«Se trata de Naomi. Chispa ha desaparecido, Alex».
Los Cross nos congregamos en la cocina, donde siempre nos habíamos reunido.
Nana hizo más café, y una infusión para ella. Yo acosté a los niños. Luego, abrí una botella de Black Jack y serví una ronda.
Me explicaron que mi sobrina había desaparecido hacía cuatro días en Carolina del Norte. Hasta entonces no se habían puesto en contacto con nuestra familia de Washington. Como policía, aquello me resultaba difícil de comprender. Dos días era lo normal cuando se producía la desaparición de alguna persona. Cuatro días era absurdo.
Naomi Cross tenía 22 años y estudiaba derecho en la Universidad Duke. Era una de las mejores de su curso y había salido varias veces en Law Review, una revista de temas jurídicos. Era el orgullo de nuestra familia. La llamábamos Chispa desde que tenía tres o cuatro años, porque era muy vivaz, ingeniosa y rápida como el rayo. También era muy cariñosa con todo el mundo. Tras la muerte de mi hermano Aaron ayudé a Cilla a criarla. No me fue difícil, porque siempre era cariñosa, simpática, solícita y más lista que el hambre.
Chispa había desaparecido en Carolina del Norte, hacía cuatro días.
—He hablado con un detective llamado Ruskin —explicó Sampson en la cocina.
Trataba de no comportarse como un agente de policía, pero no podía evitarlo. Se ocupaba del caso. Serio e inescrutable. La habitual expresión de Sampson.
—Me ha parecido que el detective Ruskin estaba muy al corriente de la desaparición de Naomi. Y también que es un tipo muy directo, aunque algo raro. Me ha dicho que una amiga de Naomi, de la Facultad de Derecho, es quien ha denunciado la desaparición. Se llama Mary Ellen Klouk.
Yo conocía a aquella amiga de Naomi. Era una futura abogada de Garden City, en Long Island. Naomi había traído a Mary Ellen a nuestra casa de Washington un par de veces. Y en una de aquellas ocasiones, por Navidad, fuimos al Kennedy Center, a escuchar El Mesías de Haendel.
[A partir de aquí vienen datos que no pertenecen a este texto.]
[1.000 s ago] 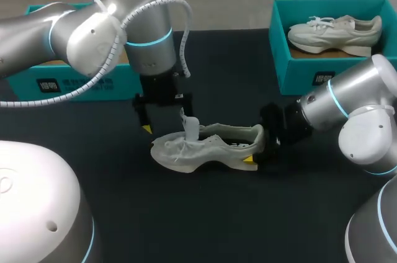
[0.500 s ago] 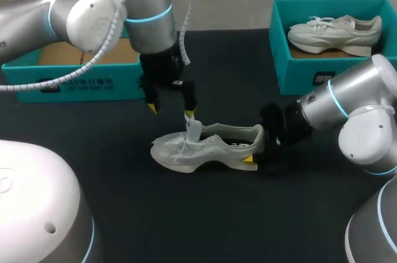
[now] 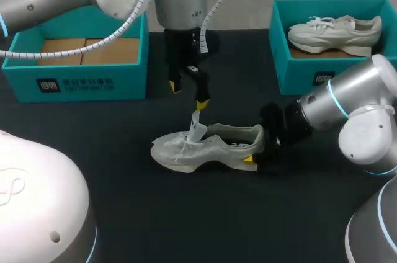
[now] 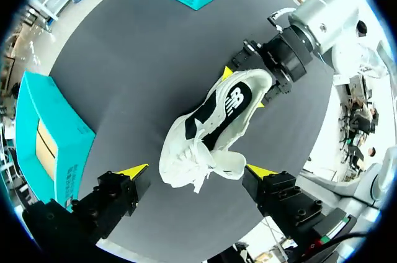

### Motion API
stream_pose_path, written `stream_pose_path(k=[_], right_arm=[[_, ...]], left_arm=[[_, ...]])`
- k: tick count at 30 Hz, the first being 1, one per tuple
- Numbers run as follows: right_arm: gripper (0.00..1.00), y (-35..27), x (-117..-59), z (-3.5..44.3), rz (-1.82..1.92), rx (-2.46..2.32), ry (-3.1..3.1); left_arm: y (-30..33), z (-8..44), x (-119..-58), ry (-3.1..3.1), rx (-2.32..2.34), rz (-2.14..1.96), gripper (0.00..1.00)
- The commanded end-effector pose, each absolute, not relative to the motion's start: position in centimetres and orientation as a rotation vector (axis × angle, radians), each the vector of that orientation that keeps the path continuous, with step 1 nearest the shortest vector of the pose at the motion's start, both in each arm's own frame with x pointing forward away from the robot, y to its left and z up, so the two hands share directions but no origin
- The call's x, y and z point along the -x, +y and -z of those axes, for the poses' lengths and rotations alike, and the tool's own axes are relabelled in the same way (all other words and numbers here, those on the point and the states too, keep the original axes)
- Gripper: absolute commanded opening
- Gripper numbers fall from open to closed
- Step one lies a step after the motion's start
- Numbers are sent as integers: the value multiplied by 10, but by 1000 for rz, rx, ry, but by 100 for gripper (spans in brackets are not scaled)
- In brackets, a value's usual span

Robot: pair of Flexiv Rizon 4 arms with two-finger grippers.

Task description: Take the shoe out of the shoebox, open the shoe tongue, remove and reinsert the insole, then place the shoe into the shoebox

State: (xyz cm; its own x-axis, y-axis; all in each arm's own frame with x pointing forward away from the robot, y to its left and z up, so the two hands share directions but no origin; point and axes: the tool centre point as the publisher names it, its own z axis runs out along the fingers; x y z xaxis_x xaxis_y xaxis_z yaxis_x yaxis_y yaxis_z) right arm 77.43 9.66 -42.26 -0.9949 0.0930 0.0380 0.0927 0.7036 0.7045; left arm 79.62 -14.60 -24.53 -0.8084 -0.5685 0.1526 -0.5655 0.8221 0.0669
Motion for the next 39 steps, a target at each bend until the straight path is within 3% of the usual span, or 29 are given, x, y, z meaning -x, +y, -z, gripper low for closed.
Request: stream_pose_path(k=[1, 15, 16, 18, 39], right_arm=[[0, 97, -773, 427, -1194, -160, 2898], [0, 97, -773, 427, -1194, -160, 2898], [0, 97, -773, 427, -1194, -160, 2898], [0, 97, -773, 427, -1194, -160, 2898], [0, 97, -773, 427, -1194, -160, 2898]], left_arm=[[-147, 235, -797, -2967, -278, -90, 100], [-158, 233, -794, -2988, -247, -142, 100], [-161, 233, -794, -2970, -234, -149, 90], [-169, 234, -792, -2980, -202, -126, 0], [-208, 263, -779, -2984, -12, -160, 0]])
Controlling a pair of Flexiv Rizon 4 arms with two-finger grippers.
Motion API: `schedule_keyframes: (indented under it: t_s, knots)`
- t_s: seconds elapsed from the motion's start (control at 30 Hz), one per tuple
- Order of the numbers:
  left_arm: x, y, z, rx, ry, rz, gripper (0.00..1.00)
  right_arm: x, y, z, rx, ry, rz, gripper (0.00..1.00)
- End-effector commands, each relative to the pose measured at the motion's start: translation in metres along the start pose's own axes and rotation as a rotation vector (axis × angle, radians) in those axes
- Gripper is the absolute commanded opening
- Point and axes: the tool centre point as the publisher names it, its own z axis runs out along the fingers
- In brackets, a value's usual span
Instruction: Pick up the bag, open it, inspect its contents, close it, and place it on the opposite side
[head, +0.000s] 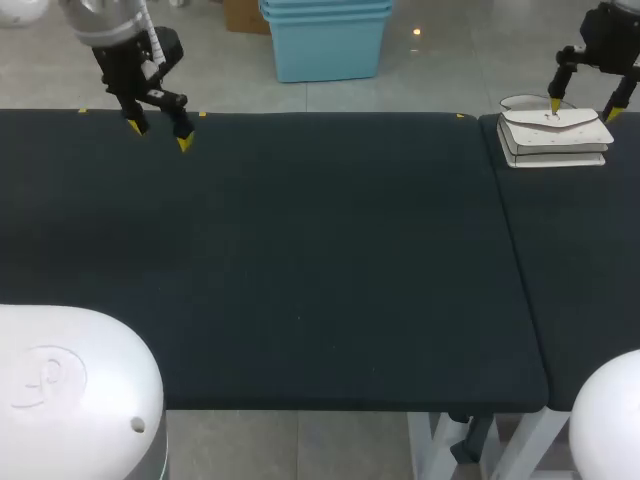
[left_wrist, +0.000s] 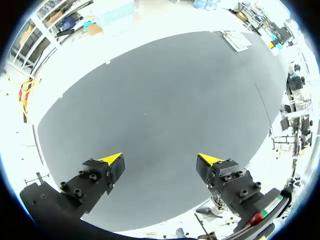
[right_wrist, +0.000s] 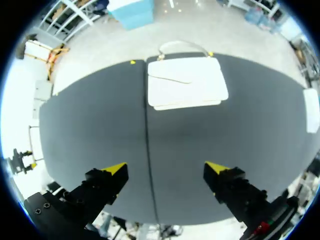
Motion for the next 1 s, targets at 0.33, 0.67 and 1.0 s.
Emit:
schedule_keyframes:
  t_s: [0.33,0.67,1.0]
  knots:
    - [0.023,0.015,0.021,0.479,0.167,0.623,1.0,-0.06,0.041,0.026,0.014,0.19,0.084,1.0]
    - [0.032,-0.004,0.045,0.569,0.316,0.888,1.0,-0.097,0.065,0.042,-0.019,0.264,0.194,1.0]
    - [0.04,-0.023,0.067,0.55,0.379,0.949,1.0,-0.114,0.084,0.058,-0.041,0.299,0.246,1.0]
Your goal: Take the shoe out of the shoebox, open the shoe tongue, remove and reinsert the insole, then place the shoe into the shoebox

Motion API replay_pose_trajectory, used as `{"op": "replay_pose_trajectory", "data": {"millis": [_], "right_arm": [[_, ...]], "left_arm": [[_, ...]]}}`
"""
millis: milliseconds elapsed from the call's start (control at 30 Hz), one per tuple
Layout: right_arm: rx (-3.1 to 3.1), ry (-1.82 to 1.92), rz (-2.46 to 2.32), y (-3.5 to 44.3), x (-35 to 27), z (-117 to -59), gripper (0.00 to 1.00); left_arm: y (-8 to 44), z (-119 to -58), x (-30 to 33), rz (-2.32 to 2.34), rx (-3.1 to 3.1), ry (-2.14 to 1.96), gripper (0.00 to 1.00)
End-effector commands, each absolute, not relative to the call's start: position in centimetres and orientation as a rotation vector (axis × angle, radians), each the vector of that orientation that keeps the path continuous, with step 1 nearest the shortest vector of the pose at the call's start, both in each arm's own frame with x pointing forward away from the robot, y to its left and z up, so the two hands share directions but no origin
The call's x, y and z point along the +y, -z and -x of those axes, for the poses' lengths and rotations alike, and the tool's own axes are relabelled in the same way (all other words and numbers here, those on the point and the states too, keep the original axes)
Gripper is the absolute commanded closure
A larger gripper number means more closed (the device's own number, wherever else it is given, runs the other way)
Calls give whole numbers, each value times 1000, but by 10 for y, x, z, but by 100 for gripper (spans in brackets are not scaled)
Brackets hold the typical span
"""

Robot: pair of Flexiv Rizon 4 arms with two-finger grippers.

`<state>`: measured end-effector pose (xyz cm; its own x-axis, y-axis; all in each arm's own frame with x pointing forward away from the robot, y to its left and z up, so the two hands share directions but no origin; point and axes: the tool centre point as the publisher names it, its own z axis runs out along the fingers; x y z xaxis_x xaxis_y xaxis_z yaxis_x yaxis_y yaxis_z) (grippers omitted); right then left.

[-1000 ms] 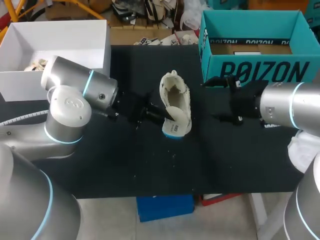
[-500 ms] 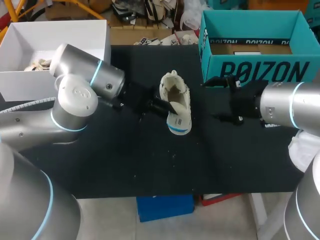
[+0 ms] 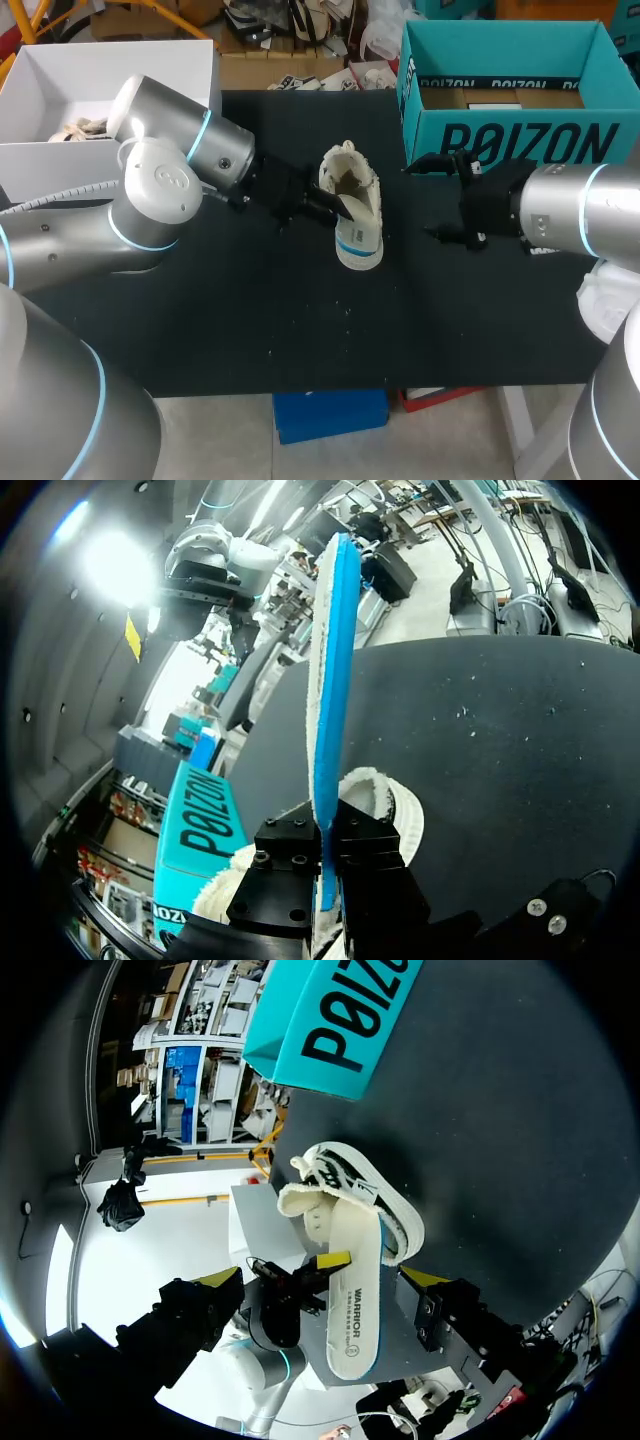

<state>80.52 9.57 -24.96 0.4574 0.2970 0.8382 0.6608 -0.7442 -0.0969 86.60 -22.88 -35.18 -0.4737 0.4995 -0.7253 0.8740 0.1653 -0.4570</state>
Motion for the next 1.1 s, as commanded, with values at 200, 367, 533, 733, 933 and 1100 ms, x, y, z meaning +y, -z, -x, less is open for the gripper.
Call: {"op": "replay_pose_trajectory", "data": {"millis": [200, 367, 533, 733, 933, 1100], "right_arm": [[-539, 1402, 2560, 252, 97, -797, 0], [-539, 1402, 2560, 252, 97, -797, 0], [-539, 1402, 2560, 252, 97, -797, 0], [-539, 1402, 2560, 252, 97, -797, 0], [-539, 1402, 2560, 252, 97, -797, 0], [-539, 1402, 2560, 252, 97, -797, 0]], "left_arm": [[360, -884, -231, -1292, 2059, 1210, 100], [361, -896, -232, -1283, 2073, 1187, 100], [363, -901, -234, -1277, 2087, 1183, 84], [358, -899, -233, -1276, 2091, 1189, 58], [351, -886, -229, -1307, 2077, 1202, 60], [350, -873, -227, -1345, 2075, 1211, 60]]}}
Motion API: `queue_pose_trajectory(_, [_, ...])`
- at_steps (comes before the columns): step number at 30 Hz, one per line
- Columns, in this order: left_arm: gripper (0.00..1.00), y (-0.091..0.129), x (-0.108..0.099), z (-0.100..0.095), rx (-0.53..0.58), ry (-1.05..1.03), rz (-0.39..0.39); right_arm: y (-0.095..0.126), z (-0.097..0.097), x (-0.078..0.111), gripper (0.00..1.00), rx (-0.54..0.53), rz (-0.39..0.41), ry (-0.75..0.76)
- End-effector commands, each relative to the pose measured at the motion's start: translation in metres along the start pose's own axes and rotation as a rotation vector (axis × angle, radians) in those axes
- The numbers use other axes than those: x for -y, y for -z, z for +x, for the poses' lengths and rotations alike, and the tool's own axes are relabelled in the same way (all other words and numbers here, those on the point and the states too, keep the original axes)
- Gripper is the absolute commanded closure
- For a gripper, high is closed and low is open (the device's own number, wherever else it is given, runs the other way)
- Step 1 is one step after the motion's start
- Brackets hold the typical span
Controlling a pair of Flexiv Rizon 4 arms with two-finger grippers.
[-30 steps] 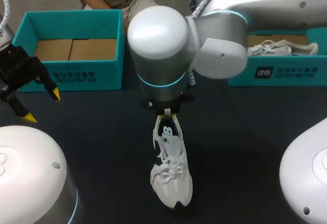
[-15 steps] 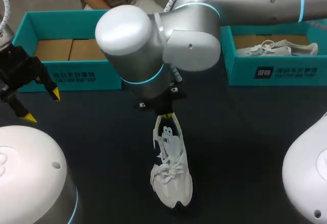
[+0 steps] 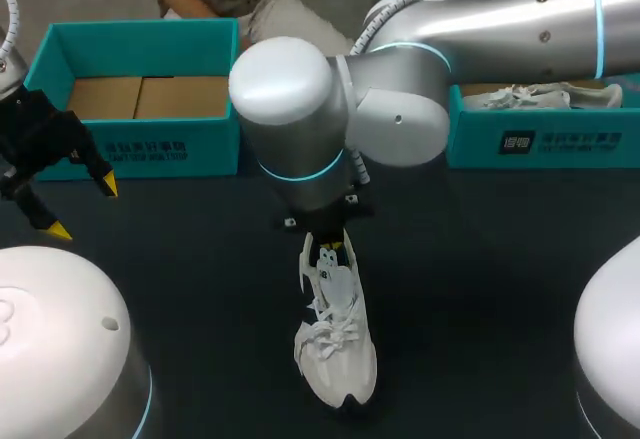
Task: Take the shoe out of the shoebox, open the shoe tongue, remove and reinsert the insole, then place the shoe into the shoebox
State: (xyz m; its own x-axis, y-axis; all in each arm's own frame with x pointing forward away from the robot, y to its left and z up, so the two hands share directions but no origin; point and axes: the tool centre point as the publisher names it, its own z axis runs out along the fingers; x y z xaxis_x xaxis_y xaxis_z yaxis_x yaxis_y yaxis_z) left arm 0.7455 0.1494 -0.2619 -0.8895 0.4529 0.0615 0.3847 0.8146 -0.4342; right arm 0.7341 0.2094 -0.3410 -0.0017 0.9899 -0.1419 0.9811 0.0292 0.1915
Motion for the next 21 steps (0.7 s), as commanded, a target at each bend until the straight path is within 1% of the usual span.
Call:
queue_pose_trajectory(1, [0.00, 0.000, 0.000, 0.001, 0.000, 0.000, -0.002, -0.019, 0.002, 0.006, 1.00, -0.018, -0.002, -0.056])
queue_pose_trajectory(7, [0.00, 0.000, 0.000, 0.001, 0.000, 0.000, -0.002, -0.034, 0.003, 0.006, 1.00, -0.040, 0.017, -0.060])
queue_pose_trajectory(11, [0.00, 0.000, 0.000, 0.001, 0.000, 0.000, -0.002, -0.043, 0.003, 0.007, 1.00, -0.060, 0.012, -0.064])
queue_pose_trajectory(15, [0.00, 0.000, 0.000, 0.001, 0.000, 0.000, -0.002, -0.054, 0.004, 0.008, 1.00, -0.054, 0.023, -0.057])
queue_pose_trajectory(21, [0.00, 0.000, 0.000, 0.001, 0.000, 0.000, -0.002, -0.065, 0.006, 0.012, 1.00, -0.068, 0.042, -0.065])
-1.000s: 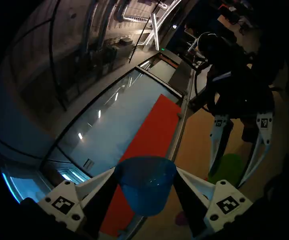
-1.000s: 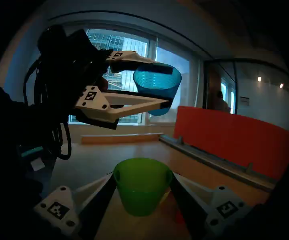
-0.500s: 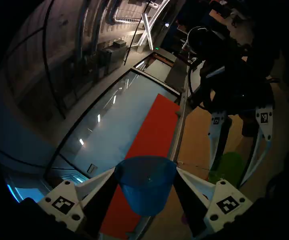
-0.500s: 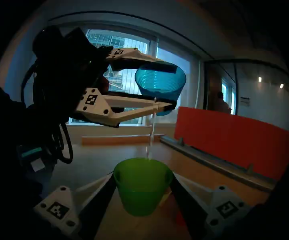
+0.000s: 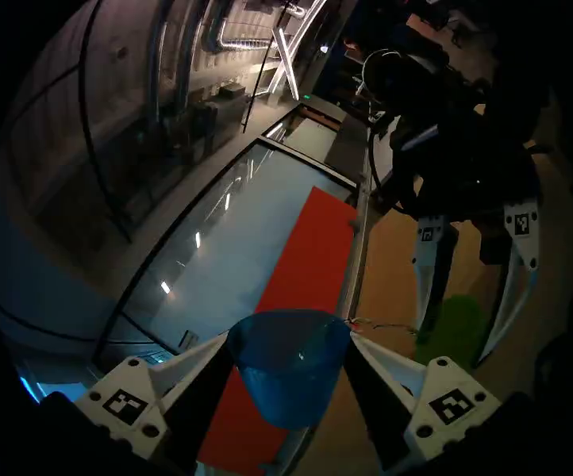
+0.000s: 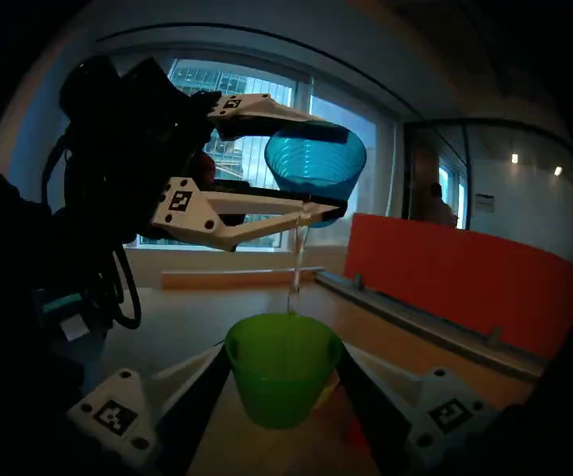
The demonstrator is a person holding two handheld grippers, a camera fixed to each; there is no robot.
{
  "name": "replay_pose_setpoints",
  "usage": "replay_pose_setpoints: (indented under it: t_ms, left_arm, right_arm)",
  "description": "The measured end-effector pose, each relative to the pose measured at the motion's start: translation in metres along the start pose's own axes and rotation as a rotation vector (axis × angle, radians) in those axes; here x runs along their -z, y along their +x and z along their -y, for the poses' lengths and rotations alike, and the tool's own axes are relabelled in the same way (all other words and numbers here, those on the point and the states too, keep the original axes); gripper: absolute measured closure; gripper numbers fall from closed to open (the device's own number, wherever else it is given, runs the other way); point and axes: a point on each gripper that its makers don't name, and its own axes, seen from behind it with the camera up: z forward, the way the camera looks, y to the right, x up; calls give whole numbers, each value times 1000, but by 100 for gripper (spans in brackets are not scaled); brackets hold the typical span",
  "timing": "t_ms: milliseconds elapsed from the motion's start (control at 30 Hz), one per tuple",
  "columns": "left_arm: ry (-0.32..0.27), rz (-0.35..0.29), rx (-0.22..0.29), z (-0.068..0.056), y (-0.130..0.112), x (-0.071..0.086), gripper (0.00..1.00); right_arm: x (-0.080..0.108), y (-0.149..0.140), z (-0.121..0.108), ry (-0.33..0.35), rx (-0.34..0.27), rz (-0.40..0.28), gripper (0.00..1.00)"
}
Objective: Pour water
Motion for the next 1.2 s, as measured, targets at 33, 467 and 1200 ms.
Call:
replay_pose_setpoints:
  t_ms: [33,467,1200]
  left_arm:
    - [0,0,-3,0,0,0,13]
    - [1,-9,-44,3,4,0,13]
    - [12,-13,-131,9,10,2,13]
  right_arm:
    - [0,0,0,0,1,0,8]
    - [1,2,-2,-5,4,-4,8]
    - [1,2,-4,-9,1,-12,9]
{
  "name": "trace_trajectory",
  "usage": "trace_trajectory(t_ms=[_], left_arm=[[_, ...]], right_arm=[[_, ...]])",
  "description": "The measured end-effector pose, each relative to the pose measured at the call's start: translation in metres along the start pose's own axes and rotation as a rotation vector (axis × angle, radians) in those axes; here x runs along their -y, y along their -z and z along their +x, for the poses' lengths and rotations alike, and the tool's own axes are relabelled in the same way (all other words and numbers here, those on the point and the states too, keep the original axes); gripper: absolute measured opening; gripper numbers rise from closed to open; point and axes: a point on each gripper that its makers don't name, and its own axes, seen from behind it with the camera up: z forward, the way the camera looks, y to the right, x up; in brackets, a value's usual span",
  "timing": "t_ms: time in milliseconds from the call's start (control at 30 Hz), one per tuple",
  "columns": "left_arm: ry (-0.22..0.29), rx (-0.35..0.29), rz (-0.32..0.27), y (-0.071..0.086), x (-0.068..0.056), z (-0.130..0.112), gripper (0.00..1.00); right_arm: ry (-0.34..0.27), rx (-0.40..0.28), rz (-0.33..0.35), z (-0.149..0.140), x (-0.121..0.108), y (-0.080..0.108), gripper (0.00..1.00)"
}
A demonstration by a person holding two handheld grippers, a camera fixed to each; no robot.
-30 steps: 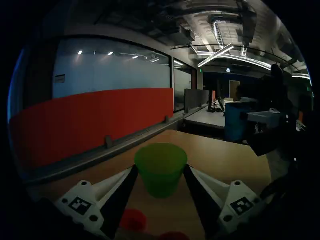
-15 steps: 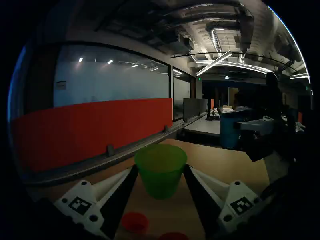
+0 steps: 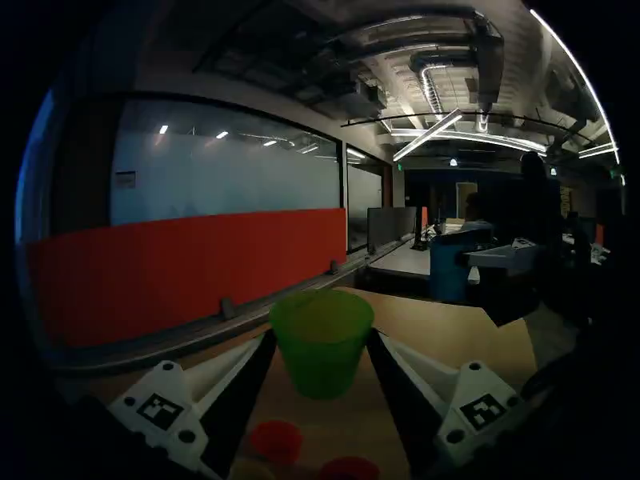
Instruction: Pour water
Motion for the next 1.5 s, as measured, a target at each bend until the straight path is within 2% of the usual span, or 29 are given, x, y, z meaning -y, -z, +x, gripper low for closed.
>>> trace_trajectory(t_ms=[200,467,1000,1500], left_arm=[[-0.015,-0.011,0.015,0.017,0.0,0.003,0.83],[-0.005,-0.027,0.033,0.04,0.001,0.004,0.83],[-0.002,-0.029,0.07,0.088,0.008,-0.001,0.83],[-0.001,-0.011,0.083,0.114,0.011,-0.01,0.83]], right_arm=[[0.004,-0.002,0.011,0.003,0.007,-0.005,0.94],[0.009,-0.004,0.033,0.004,0.017,-0.012,0.93],[0.021,-0.008,0.084,0.011,0.046,-0.031,0.94],[0.029,-0.012,0.135,0.016,0.07,-0.051,0.94]])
Sampson se quitó sus gafas oscuras, algo que rara vez hacía. Naomi era su preferida y estaba tan conmovido como todos nosotros. Ella lo llamaba «Su Harteza» y «Taladro», y a él le encantaba que le tomase el pelo.
—¿Por qué no nos ha llamado antes el tal Ruskin? ¿Por qué no me han llamado los de la universidad? —dijo mi cuñada.
Cilla tiene 41 años. Se había abandonado y estaba como un tonel. Según ella, mide 1,63 m, pero no me lo creo. De lo que no dudo es de que debe de pesar casi cien kilos. Me aseguraba que ya no quería resultar atractiva para los hombres.
—Ignoro la razón —contestó Sampson—. Le dijeron a Mary Ellen Klouk que no nos llamase.
—¿Y qué explicación ha dado el detective Ruskin por el retraso? —le preguntó a Sampson.
—Que había circunstancias atenuantes. Pero no ha querido darme detalles, pese a que suelo ser persuasivo.
—¿Le has dicho que podíamos hablar del caso en persona?
—Sí —contestó Sampson—. Pero me ha asegurado que el resultado sería el mismo. Le he dicho que lo dudaba y me ha replicado que… muy bien. No parece tener nada que temer.
—¿Es negro? —preguntó Nana, que es racista y está orgullosa de serlo.
Asegura ser demasiado vieja para ser social o políticamente correcta. Más que detestar a los blancos desconfía de ellos.
—No, pero no creo que eso sea un problema, Nana. No van por ahí los tiros —dijo Sampson mirándome desde el otro lado de la mesa de la cocina—. Me parece que no podía hablar.
—¿FBI? —pregunté.
Era lo más obvio que cabía aventurar, cuando se topaba uno con el secretismo. El FBI comprende mejor que el Washington Post, el New York Times, y que las mismísimas compañías telefónicas, que la información es poder.
—Ahí podría estar el problema. Ruskin no lo reconocería por teléfono.
—Será mejor que hable yo con él —dije—. Probablemente, en persona será más fácil. ¿No crees?
—Yo opino que sí, Alex —respondió Cilla desde su lado de la mesa.
—Podría ir yo a echarle una firmita —comentó Sampson sonriendo como el predador lobo que es.
Varios asintieron con la cabeza y se oyó por lo menos un aleluya en la atestada cocina. Cilla rodeó la mesa y me abrazó con fuerza. Mi cuñada temblaba como un recio y frondoso árbol azotado por la tormenta.
Sampson y yo iríamos al sur. Íbamos a volver con Chispa.